-- Material provided follows --

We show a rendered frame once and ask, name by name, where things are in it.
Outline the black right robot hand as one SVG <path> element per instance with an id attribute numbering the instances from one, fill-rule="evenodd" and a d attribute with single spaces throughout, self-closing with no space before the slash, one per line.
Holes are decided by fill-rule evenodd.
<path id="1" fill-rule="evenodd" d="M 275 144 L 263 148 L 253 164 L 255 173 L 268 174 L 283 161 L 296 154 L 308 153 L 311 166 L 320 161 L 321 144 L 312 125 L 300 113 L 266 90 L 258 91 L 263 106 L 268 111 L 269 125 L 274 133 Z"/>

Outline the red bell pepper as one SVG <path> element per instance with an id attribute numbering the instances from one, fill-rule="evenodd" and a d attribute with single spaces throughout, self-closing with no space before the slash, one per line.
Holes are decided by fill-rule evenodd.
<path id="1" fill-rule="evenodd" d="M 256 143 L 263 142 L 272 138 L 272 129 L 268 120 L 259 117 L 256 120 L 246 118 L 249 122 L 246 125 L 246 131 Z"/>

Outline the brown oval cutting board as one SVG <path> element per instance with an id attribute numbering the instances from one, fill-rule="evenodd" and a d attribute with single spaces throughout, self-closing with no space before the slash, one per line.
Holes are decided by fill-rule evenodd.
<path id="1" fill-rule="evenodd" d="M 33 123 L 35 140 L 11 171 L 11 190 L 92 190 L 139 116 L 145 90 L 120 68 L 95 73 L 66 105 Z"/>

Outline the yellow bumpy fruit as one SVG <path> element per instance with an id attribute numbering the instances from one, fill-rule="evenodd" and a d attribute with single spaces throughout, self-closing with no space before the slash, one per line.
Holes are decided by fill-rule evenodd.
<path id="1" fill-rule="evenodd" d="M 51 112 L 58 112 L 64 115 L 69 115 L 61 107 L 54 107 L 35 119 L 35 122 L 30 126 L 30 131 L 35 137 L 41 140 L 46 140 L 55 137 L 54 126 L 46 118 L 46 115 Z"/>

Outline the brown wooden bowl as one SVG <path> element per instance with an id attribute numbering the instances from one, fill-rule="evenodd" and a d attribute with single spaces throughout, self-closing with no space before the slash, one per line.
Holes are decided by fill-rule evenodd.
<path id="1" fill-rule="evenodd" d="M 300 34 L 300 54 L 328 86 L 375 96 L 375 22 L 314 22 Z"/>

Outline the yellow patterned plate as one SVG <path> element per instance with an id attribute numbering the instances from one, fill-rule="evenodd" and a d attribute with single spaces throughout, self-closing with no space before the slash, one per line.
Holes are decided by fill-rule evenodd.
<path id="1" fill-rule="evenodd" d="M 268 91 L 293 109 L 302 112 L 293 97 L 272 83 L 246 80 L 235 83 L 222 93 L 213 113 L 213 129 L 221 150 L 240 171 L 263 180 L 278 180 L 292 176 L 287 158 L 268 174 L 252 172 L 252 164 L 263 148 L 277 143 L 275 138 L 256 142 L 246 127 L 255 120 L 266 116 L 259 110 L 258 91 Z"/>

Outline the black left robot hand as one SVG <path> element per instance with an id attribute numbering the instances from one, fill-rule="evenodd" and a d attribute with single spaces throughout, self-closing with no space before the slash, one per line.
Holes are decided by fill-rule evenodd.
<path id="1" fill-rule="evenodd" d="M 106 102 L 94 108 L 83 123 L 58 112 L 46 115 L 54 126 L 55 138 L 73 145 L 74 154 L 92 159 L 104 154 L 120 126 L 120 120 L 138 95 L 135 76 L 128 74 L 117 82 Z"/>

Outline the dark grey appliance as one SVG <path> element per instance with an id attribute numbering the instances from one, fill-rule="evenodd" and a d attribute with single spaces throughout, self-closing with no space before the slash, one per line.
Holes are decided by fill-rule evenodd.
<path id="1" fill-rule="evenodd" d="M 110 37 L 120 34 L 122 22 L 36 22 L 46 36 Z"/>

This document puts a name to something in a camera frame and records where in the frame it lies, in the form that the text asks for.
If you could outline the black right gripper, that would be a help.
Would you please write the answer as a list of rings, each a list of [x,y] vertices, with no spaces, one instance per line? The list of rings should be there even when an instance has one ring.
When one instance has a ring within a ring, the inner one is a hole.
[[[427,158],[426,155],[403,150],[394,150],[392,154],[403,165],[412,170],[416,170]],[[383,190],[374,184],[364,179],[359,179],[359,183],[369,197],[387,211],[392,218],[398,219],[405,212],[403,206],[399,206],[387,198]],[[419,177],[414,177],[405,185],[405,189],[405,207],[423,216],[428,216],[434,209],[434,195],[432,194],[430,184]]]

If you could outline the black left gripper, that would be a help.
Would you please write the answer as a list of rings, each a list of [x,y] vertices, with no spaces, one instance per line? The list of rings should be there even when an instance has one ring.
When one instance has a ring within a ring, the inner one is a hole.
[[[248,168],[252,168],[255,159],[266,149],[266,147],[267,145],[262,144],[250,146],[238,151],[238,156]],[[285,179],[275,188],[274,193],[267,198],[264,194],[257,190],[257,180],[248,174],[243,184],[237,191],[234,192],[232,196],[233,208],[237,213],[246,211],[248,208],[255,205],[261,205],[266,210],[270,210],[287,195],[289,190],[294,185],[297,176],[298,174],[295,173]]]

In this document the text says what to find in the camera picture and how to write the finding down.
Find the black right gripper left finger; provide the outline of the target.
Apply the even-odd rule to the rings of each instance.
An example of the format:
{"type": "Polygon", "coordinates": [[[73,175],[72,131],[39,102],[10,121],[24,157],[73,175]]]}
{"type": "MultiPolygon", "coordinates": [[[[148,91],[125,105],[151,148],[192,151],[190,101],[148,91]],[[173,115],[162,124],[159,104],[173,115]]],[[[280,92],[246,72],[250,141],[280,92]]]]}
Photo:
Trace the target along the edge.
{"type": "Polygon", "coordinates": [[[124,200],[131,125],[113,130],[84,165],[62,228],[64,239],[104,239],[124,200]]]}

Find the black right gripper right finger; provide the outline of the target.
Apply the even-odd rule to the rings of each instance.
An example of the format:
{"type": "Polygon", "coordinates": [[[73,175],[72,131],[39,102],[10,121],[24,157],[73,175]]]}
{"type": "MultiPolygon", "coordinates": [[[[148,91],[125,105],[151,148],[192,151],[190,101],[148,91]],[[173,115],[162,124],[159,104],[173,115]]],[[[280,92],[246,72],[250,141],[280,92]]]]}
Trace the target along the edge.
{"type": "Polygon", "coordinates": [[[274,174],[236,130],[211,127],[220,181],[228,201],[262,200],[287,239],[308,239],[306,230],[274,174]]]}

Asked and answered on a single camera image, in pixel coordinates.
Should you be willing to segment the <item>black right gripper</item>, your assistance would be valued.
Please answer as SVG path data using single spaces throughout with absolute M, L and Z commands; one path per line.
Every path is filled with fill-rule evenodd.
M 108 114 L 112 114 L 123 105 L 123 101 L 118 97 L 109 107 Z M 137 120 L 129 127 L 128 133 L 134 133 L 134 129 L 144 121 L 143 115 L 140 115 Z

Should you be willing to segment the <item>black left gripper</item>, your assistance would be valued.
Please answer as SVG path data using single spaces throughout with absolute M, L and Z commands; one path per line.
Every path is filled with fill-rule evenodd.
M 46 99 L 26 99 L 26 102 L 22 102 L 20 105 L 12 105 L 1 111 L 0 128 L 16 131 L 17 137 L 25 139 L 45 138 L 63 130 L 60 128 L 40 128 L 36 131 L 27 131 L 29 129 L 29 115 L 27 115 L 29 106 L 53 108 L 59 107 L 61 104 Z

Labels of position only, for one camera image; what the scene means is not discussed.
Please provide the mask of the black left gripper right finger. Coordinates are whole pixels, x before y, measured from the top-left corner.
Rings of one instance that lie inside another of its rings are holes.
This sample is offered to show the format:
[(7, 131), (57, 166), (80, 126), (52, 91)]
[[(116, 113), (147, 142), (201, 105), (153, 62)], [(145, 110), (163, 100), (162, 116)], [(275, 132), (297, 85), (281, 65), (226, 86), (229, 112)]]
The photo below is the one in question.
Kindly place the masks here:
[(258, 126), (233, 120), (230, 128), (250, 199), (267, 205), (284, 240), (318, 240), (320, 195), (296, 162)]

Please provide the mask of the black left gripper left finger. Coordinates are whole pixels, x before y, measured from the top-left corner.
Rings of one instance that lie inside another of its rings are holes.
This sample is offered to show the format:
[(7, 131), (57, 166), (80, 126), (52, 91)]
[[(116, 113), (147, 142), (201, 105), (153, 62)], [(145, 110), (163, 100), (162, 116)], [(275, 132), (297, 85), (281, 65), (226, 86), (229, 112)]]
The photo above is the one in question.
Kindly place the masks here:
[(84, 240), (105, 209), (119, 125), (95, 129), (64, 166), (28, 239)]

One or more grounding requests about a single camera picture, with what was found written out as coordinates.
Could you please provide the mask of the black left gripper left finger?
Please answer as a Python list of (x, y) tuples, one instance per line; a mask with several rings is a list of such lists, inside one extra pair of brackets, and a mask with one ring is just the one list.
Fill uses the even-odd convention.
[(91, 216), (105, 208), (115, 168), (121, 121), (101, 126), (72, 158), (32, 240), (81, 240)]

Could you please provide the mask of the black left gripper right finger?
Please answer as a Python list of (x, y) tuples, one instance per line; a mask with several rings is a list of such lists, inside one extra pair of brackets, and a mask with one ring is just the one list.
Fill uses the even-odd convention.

-- Material provided concluded --

» What you have to do: Everything from the first line above through the line that contains "Outline the brown oval" should be duplicated exactly, please, and nothing beyond it.

» Output for this exercise:
We show a rendered frame once and ask, name by name, where things are in it.
Outline the black right robot hand as one SVG <path> element per instance with an id attribute numbering the instances from one, fill-rule="evenodd" and a d attribute with single spaces throughout, self-closing with no space before the slash, one per line.
Holes are decided by fill-rule evenodd.
<path id="1" fill-rule="evenodd" d="M 275 144 L 263 148 L 253 164 L 255 173 L 268 174 L 283 161 L 296 154 L 308 153 L 311 166 L 320 161 L 321 144 L 312 125 L 300 113 L 266 90 L 258 91 L 263 106 L 268 111 L 269 125 L 274 133 Z"/>

Outline the red bell pepper as one SVG <path> element per instance with an id attribute numbering the instances from one, fill-rule="evenodd" and a d attribute with single spaces throughout, self-closing with no space before the slash, one per line.
Holes are decided by fill-rule evenodd.
<path id="1" fill-rule="evenodd" d="M 256 143 L 263 142 L 272 138 L 272 129 L 268 120 L 259 117 L 256 120 L 246 118 L 249 122 L 246 125 L 246 131 Z"/>

Outline the brown oval cutting board as one SVG <path> element per instance with an id attribute numbering the instances from one, fill-rule="evenodd" and a d attribute with single spaces throughout, self-closing with no space before the slash, one per line.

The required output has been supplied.